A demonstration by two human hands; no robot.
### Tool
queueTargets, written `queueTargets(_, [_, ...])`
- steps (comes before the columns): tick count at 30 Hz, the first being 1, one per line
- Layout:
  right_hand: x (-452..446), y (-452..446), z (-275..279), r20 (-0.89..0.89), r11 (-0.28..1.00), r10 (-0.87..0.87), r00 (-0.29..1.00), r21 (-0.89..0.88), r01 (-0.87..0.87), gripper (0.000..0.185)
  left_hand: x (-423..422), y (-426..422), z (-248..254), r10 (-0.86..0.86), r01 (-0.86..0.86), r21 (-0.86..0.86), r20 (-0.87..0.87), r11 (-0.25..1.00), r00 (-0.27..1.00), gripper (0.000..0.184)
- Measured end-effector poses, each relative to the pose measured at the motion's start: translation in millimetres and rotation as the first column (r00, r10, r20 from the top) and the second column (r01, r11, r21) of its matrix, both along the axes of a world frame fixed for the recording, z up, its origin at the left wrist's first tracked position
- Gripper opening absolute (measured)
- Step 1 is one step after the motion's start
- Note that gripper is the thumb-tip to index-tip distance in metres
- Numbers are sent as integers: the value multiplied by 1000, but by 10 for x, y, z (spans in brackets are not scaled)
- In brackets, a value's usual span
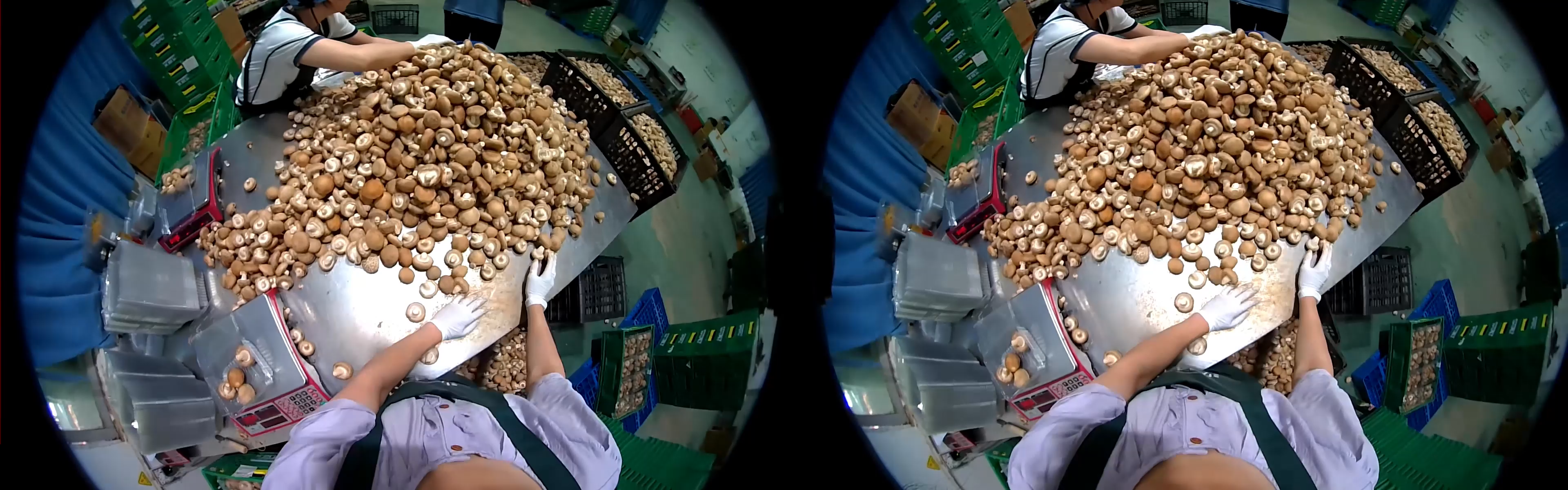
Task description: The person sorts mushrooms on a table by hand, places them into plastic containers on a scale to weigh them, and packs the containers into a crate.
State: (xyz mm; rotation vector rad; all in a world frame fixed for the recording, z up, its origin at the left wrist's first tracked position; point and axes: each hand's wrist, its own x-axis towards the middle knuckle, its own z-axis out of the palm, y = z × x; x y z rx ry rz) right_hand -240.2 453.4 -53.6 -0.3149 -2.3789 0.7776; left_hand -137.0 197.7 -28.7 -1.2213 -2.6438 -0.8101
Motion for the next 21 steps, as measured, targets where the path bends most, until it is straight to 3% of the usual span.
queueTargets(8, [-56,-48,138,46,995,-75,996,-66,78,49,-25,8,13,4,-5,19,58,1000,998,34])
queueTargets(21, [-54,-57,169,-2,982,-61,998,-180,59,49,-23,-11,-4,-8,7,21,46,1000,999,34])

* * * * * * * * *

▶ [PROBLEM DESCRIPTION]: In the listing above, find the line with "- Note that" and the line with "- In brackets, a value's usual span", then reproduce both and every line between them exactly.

▶ [WRITTEN RESPONSE]:
- Note that gripper is the thumb-tip to index-tip distance in metres
- Numbers are sent as integers: the value multiplied by 1000, but by 10 for x, y, z (spans in brackets are not scaled)
- In brackets, a value's usual span

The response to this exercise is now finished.